WHAT YOU ARE ASKED TO DO ->
Only the lines from the start of the material through the line containing "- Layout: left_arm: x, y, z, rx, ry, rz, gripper" are to be extracted, exactly as they appear.

==*==

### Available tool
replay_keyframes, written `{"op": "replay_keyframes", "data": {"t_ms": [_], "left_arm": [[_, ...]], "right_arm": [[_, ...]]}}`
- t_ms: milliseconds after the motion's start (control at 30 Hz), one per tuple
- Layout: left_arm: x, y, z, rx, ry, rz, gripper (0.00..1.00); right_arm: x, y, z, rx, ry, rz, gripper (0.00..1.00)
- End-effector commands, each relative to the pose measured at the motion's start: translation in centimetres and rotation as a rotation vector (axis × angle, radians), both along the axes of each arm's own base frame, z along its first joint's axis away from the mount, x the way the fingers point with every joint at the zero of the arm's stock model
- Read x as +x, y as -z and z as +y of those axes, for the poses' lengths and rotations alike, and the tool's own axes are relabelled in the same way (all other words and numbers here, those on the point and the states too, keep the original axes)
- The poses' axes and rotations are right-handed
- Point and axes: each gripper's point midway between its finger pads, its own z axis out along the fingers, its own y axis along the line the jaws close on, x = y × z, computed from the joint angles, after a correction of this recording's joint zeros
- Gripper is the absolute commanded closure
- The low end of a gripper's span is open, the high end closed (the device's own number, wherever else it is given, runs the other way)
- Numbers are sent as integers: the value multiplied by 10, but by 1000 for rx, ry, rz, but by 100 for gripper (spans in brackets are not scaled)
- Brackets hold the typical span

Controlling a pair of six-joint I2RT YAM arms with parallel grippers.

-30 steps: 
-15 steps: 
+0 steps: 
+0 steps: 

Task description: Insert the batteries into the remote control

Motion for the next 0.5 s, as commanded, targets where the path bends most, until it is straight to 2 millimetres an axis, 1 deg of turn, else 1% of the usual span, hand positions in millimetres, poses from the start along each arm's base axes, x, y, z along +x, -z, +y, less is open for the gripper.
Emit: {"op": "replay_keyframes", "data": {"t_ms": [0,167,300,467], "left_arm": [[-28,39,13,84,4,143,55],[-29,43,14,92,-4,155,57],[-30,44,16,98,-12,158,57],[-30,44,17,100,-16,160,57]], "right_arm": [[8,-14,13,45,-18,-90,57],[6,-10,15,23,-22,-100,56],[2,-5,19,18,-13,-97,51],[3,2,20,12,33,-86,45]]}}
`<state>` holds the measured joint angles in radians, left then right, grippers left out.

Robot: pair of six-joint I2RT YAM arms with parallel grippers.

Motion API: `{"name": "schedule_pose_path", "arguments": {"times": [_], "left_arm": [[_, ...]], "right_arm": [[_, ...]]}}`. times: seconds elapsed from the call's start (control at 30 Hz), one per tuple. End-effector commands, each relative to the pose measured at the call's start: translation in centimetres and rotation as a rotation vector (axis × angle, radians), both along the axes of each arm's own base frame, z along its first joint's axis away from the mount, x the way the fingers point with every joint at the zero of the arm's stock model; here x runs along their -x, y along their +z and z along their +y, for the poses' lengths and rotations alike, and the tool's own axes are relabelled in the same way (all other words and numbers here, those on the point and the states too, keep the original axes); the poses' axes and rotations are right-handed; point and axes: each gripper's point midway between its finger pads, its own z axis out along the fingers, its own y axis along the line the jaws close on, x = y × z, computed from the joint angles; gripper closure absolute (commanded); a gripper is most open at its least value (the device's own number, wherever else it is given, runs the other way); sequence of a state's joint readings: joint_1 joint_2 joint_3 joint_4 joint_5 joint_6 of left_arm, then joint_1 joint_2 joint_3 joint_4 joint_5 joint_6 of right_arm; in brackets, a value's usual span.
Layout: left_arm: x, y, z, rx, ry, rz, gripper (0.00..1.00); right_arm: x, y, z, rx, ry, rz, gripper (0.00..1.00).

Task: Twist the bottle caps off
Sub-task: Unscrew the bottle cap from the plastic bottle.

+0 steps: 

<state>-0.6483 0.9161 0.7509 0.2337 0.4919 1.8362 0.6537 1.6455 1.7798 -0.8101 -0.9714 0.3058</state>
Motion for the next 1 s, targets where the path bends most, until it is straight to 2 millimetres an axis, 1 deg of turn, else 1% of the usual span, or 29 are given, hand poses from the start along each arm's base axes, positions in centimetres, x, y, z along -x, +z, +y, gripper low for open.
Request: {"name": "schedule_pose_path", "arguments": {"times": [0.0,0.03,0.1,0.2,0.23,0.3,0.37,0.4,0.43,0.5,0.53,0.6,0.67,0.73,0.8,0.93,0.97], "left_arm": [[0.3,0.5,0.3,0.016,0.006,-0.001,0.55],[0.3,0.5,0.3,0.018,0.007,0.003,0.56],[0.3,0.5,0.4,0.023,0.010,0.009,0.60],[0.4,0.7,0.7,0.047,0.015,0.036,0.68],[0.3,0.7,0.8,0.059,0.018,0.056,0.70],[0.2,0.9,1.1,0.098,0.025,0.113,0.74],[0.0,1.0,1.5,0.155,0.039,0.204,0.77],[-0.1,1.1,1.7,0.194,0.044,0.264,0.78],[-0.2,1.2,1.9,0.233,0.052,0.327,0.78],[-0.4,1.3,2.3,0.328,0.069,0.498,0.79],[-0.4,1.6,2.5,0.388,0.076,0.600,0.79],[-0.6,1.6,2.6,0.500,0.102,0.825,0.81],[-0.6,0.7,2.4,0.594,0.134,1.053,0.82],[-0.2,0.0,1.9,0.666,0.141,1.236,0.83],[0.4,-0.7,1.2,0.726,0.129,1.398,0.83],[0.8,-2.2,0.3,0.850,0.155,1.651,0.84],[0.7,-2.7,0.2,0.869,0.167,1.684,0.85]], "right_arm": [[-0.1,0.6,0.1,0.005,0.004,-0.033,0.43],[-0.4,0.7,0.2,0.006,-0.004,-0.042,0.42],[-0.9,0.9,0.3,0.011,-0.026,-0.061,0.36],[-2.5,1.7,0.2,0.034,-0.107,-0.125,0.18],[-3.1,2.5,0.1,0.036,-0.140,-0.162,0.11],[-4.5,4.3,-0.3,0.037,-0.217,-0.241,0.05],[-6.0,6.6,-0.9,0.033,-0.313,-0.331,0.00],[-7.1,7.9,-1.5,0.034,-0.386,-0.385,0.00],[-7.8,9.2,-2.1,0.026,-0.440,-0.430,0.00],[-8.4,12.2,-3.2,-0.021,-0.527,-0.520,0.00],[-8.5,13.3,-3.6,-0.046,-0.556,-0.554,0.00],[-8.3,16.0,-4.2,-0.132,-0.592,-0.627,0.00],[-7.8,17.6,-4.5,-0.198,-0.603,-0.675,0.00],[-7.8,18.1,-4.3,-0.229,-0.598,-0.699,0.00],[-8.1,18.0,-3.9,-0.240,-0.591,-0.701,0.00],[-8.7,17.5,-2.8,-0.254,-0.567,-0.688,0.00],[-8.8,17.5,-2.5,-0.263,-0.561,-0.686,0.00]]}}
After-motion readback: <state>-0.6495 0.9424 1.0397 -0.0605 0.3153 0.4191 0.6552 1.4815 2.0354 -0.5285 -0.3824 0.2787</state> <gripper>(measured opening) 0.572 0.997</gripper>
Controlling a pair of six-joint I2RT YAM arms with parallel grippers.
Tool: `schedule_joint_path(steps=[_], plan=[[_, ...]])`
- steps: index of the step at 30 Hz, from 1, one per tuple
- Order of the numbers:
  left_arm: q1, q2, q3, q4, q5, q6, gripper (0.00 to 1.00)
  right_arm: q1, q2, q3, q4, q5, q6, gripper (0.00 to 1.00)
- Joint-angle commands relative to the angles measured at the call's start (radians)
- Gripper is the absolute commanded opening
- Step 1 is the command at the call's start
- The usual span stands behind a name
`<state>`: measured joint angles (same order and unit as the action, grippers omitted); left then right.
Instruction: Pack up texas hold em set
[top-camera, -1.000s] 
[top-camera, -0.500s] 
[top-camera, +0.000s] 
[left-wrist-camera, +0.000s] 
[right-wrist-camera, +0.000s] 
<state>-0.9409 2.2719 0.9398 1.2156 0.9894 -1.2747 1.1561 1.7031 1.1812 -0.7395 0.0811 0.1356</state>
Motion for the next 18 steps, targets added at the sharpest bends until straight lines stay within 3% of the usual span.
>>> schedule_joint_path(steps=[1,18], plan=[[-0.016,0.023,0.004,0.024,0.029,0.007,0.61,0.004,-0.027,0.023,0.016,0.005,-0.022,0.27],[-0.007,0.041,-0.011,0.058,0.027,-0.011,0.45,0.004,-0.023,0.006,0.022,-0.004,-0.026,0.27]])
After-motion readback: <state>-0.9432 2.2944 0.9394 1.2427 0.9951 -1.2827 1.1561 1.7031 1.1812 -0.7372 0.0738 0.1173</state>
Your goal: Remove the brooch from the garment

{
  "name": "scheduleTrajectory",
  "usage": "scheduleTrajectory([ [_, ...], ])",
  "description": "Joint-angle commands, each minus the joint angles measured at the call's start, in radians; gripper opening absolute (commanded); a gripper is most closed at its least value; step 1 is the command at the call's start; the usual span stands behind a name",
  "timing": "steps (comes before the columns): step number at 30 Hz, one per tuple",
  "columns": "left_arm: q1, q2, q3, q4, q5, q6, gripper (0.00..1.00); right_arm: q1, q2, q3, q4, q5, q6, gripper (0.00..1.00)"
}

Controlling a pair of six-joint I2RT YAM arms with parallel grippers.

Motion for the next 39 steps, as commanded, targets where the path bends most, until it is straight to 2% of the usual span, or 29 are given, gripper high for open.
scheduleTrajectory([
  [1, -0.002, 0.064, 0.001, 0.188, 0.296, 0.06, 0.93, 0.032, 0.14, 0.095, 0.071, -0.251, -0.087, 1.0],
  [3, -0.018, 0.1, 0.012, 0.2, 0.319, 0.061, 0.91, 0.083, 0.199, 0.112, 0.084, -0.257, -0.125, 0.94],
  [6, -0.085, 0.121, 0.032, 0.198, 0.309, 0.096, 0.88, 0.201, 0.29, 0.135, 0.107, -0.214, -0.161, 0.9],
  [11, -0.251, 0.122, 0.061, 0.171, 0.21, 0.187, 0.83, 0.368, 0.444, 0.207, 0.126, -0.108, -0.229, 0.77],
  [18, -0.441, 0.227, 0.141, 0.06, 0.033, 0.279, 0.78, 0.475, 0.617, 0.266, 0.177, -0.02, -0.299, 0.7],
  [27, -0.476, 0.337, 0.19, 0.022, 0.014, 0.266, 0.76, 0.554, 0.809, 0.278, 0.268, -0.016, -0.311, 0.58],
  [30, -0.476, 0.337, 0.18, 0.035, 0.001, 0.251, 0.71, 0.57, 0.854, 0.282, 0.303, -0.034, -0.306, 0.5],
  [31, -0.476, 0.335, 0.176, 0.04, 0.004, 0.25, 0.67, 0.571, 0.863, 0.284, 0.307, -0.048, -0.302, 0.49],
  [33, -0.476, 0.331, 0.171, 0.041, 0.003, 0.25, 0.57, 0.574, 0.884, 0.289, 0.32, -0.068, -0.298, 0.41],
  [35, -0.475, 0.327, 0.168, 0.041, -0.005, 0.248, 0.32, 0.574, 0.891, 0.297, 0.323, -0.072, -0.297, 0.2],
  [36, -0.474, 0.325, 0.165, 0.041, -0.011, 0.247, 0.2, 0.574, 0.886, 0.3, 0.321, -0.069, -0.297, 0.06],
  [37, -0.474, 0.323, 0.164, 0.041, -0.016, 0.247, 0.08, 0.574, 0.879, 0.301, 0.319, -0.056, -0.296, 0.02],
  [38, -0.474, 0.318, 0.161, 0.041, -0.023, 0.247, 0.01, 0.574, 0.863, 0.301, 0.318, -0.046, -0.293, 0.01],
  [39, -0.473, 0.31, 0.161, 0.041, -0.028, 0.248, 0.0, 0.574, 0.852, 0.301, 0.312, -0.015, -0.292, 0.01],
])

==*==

EXERCISE RESULT ->
### Available tool
replay_keyframes, written `{"op": "replay_keyframes", "data": {"t_ms": [_], "left_arm": [[_, ...]], "right_arm": [[_, ...]]}}`
- t_ms: milliseconds after the motion's start (control at 30 Hz), one per tuple
- Layout: left_arm: x, y, z, rx, ry, rz, gripper (0.00..1.00); right_arm: x, y, z, rx, ry, rz, gripper (0.00..1.00)

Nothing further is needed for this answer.